June 18, 2019  By Mike Novakowski

It is an error in law for a judge to assess an officer’s grounds for arrest in isolation rather than in their totality, as we see in R. v. Omeasoo & White, 2019 MBCA 43. In this case, the police received information from a 911 caller at about 1:40 a.m. of a road-rage incident involving firearms. A red “Chevy” Silverado truck had cut off the driver of another vehicle after he drove up beside the truck and gestured. The caller reported that the truck followed the other vehicle and pulled over. Two males exited the truck and were armed with handguns. No shots were fired.

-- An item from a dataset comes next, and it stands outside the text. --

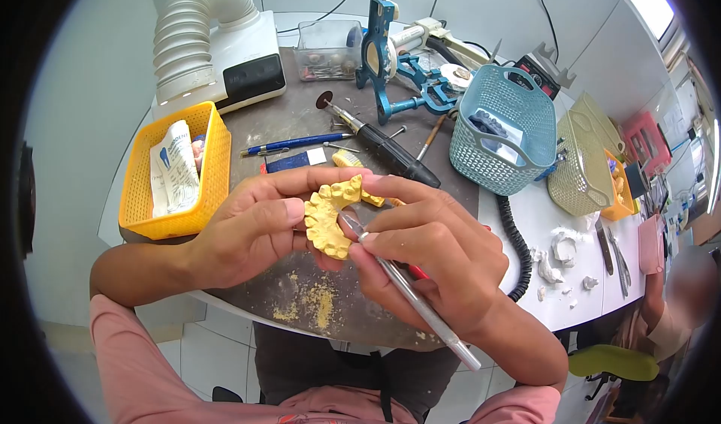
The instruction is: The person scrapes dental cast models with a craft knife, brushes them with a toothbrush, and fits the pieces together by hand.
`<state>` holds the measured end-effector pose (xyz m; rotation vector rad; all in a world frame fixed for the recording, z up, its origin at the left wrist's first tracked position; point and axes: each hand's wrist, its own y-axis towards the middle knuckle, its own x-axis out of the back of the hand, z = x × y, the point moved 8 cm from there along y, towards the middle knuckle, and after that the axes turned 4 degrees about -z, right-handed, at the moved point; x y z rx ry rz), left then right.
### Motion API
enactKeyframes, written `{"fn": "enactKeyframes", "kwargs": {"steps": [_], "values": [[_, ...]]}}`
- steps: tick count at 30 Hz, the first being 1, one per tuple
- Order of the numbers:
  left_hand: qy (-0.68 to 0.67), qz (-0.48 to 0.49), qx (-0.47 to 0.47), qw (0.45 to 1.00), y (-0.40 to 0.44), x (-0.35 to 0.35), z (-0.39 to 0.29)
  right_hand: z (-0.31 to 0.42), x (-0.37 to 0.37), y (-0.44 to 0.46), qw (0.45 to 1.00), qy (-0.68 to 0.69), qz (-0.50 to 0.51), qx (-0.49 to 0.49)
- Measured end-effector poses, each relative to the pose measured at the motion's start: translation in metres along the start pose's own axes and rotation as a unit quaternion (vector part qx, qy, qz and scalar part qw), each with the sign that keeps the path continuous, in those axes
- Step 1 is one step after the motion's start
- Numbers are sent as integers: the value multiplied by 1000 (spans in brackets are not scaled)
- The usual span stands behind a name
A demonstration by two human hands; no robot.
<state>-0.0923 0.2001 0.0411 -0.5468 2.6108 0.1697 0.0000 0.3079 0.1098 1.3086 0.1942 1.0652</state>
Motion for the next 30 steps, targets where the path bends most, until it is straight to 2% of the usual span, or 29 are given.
{"fn": "enactKeyframes", "kwargs": {"steps": [14,23,28,30], "values": [[-27,9,39,999,-2,3,7,2,-2,-1,999,-31,16,17],[11,-4,-15,1000,0,1,-2,6,3,1,999,-41,7,10],[9,-5,-1,1000,1,3,-2,3,7,0,999,-27,-17,10],[-2,2,11,1000,1,3,1,3,2,-3,998,-11,54,1]]}}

The caller, who was not involved in the incident, described the two males as white, one wearing a white hoodie and a baseball cap, and the other wearing a black hoodie or sweater and a baseball cap.

Two police officers near the area responded. As they drove on the street where the red truck was last seen, they saw no other vehicles on the road. They did see a red truck parked at a Tim Horton’s restaurant nearby. The vehicle, a Dodge Ram, was the only vehicle in the parking lot and was occupied by two males. The officers watched the passenger, who was wearing blue jeans, a black shirt and a baseball cap, go into the Tim Horton’s restaurant towards the washrooms. Two to four minutes later, they saw him leave the washroom area, go to the cashier and return to the truck carrying a juice bottle. In addition to the cashier, there were at most two other people in the restaurant.

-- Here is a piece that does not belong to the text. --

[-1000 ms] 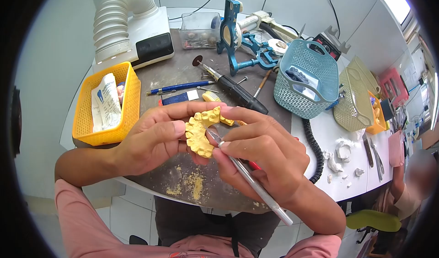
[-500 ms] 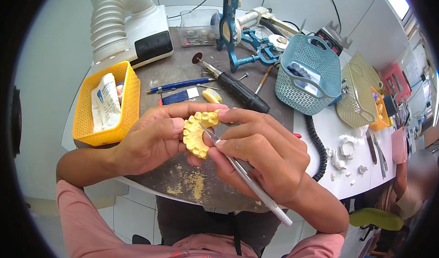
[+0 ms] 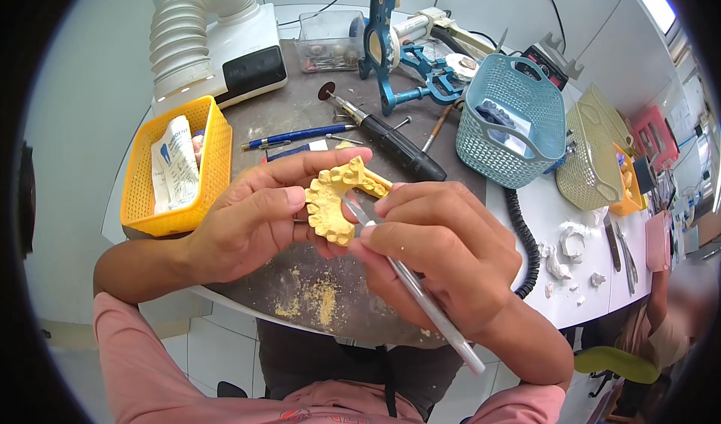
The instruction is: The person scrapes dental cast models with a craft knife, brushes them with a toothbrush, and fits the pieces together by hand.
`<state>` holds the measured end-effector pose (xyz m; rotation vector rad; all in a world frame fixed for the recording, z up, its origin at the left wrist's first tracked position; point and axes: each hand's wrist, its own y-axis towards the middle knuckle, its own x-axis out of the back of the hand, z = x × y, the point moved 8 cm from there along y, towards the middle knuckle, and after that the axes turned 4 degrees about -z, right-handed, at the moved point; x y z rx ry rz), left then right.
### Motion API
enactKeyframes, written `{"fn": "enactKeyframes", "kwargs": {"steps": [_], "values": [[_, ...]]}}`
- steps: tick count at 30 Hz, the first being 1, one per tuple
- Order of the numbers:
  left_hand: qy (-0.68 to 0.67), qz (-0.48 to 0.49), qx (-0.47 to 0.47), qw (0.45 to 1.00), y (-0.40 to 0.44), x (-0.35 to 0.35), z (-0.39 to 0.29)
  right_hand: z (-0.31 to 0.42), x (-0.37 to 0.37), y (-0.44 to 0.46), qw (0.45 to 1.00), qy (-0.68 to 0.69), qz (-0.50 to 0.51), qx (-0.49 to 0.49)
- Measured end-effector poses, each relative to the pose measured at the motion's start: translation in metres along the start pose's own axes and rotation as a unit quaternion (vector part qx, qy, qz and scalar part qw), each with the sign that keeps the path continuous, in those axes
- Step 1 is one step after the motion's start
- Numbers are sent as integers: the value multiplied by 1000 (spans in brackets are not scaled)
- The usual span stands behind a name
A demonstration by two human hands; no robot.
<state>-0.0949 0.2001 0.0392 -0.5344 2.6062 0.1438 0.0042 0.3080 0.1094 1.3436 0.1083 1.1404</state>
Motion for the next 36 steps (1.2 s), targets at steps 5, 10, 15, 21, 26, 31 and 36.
{"fn": "enactKeyframes", "kwargs": {"steps": [5,10,15,21,26,31,36], "values": [[-15,-2,0,1000,1,0,2,-1,-1,4,999,15,-30,-7],[-19,7,5,1000,0,0,1,-2,3,2,998,14,-61,-18],[-16,0,5,1000,0,-1,1,-10,13,-4,993,23,-111,-29],[-5,-6,5,1000,0,0,1,-10,11,-3,994,22,-103,-17],[-4,-11,23,1000,0,2,3,-10,10,-4,997,14,-70,-35],[-13,-12,27,999,1,2,4,-16,10,-1,994,10,-97,-40],[151,-43,-94,983,0,4,-12,-10,13,-5,996,9,-79,-37]]}}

Concerned about the safety of people in the area, the officers went to speak to the occupants of the truck at 1:54 a.m. They wanted to investigate whether the men were involved in the firearms incident. One officer went to the driver’s side of the truck and noticed it was running. The driver was not wearing a baseball cap and the passenger was Indigenous.

A second officer went to the passenger side of the truck. He used his flashlight but did not see any firearms. The driver provided identification in the name of White while the passenger verbally identified himself as Joseph Omeasoo. The names were checked in the police computer but there were no outstanding warrants or court orders. At 2:00 a.m. the men were told they were free to go.

One of the officers then went to use the washroom inside the Tim Horton’s restaurant. He found a .22 calibre bullet in the urinal and showed it to his partner. The officers determined that they had reasonable grounds to believe that the men had been involved in the firearms incident and that the passenger had left the bullet in the urinal.

At 2:06 a.m., the officers returned to the truck and arrested the men for a “firearms investigation.” Omeasoo’s name was determined to be Jaden, not Joseph, and it was learned he was breaching a probation order. The men were advised of their s. 10(b) Charter rights and the truck was searched. Police found a “crack pipe” and crystal methamphetamine.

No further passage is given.